“Here lyes one conquered, who hath conquered kings;
Subdued large territories and done things
Which to the world impossible will seem
But that the Truth is held in more esteem,...
Or shall I tell of his adventures since,
Done in Virginia, that large Continente?
How that he subdued kings unto his yoke,
And made those Heathen flee as wind doth smoke,
And made their land, being of so large a Station,
An habitation for our Christian nation.”...
The above-mentioned “kings” were doubtless Indian sachems. The Anglo-Saxon satisfaction at the way the heathen were made to flee like smoke, and make room for a Christian nation, as shown by the writer of this effusion, indicates that the white Christian of Smith’s day was not unlike his posterity three centuries later in the time of Cecil Rhodes and of Philippine campaigns.

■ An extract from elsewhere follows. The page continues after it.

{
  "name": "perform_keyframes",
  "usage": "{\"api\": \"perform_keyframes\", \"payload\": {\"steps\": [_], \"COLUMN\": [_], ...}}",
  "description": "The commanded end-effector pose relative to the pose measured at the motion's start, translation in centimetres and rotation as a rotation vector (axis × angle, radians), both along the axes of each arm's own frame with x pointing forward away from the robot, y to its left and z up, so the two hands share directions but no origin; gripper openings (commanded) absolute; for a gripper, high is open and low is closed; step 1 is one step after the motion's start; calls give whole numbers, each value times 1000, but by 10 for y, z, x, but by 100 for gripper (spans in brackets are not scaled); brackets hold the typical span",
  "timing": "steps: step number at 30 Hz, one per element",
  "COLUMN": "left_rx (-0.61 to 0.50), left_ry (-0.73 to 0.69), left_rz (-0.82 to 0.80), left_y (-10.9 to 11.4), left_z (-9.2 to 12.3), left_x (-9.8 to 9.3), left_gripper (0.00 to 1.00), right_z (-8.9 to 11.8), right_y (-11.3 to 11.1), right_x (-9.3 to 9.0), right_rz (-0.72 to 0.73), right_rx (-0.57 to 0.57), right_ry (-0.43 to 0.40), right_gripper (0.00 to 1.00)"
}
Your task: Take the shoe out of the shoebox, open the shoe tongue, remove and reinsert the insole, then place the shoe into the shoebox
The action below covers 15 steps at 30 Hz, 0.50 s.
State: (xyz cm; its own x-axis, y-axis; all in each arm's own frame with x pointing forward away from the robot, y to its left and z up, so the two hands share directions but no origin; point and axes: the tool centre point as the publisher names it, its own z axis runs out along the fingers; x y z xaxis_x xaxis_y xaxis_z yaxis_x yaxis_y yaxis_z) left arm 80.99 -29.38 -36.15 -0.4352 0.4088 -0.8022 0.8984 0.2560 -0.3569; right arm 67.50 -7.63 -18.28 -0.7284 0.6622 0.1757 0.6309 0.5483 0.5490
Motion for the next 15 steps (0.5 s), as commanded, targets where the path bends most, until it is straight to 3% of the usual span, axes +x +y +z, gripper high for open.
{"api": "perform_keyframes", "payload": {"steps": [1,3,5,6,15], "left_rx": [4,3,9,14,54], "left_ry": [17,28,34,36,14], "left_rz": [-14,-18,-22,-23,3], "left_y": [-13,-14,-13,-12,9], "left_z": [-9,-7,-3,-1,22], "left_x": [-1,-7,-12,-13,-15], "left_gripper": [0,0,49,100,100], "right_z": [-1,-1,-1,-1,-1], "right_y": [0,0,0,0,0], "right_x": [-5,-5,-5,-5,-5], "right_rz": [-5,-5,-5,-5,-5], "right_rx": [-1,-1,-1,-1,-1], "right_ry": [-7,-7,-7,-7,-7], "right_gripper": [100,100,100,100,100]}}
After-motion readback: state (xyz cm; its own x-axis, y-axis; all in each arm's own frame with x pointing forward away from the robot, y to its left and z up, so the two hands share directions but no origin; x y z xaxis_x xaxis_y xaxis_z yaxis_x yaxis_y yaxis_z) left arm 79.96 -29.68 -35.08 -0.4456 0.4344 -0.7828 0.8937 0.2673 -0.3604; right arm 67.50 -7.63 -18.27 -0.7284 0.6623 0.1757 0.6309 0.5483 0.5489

John Rogers, the Smithfield martyr, was vicar of this church. During his residence in Antwerp, he had made the acquaintance of Tyndale, the translator of the Bible, and continued Tyndale’s work after his death. Dean Milman tells us: “There is no doubt that the first complete English Bible came from Antwerp under his superintendence and auspices. It bore then and still bears the name of Matthews’s Bible. Of Matthews, however, no trace has ever been discovered. There is every reason for believing the untraceable Matthews was John Rogers. If so, Rogers was not only the protomartyr of the English Church, but, with due respect for Tyndale, the protomartyr of the English Bible.”
Among the most eminent men buried at St. Sepulchre’s was Roger Ascham, in 1568. Doubtless Milton, before writing his own remarkable treatise on education, must have studied the progressive theories of this man who taught Latin and Greek to Queen Elizabeth.
CHAPTER XII.
CHARTERHOUSE.—ST. JOHN’S GATE.—ST. BARTHOLOMEW’S.—SMITHFIELD
hen Milton was a lad at St. Paul’s School, it is more than likely that he sometimes visited the boys of Charterhouse. Let us imagine him on some holiday taking a stroll outside the city wall through Newgate, over Holborn Bridge, that arched the Hole Bourne or Fleet, which flowed southward to the Thames, at Blackfriars; then up Holborn Hill and to the right to Charterhouse Square. It is still a quiet square of green shut in by pleasant residences, which replace the handsome palaces, such as Rutland House, which stood here during the Stuarts’ reign.